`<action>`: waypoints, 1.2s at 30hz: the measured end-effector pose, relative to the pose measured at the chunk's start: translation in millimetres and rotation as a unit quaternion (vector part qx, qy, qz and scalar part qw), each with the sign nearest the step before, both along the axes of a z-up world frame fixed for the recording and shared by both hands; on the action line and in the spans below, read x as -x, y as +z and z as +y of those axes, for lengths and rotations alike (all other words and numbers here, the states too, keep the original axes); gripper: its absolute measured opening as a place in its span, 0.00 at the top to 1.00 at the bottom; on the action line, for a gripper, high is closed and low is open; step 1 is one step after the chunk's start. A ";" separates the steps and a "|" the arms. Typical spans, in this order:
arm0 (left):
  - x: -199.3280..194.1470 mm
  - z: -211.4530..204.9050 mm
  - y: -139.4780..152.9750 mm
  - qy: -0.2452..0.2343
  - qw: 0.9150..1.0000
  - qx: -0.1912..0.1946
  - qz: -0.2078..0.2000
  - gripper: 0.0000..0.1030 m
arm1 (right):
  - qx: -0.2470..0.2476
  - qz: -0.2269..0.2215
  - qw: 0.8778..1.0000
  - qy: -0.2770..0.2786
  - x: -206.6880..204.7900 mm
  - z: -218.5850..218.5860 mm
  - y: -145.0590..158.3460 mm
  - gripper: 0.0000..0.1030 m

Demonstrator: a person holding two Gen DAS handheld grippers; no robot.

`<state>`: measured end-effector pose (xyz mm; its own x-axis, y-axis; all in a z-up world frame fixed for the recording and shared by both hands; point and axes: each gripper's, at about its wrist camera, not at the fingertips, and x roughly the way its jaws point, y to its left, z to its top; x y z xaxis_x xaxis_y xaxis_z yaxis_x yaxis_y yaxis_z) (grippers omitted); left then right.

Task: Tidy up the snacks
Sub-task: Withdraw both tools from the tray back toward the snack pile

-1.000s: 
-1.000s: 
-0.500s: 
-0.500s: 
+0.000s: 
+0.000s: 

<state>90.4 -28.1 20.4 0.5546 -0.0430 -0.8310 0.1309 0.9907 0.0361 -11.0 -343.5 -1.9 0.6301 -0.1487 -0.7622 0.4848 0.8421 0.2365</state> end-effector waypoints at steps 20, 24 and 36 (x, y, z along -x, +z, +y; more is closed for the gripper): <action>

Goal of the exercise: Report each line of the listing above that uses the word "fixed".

Final answer:
`<action>`: waypoints, 1.2s at 30hz: the measured end-effector pose, relative to the pose measured at the chunk's start: translation in millimetres and rotation as a unit quaternion (vector part qx, qy, qz and scalar part qw), each with the sign nearest the step before, both along the axes of a z-up world frame fixed for the recording and shared by both hands; on the action line and in the spans below, read x as -x, y as +z and z as +y of those axes, for lengths and rotations alike (all other words and numbers here, the states too, keep the original axes); gripper: its absolute measured opening as a place in its span, 0.00 at the top to 1.00 at the bottom; on the action line, for a gripper, high is closed and low is open; step 1 is one step after the chunk's start. A ";" separates the steps and a "|" the arms. Typical spans, in this order:
`<state>`: measured end-effector pose (xyz mm; its own x-axis, y-axis; all in a z-up world frame fixed for the recording and shared by both hands; point and axes: each gripper's, at about its wrist camera, not at the fingertips, and x roughly the way its jaws point, y to its left, z to its top; x y z xaxis_x xaxis_y xaxis_z yaxis_x yaxis_y yaxis_z) (grippers omitted); left then right.

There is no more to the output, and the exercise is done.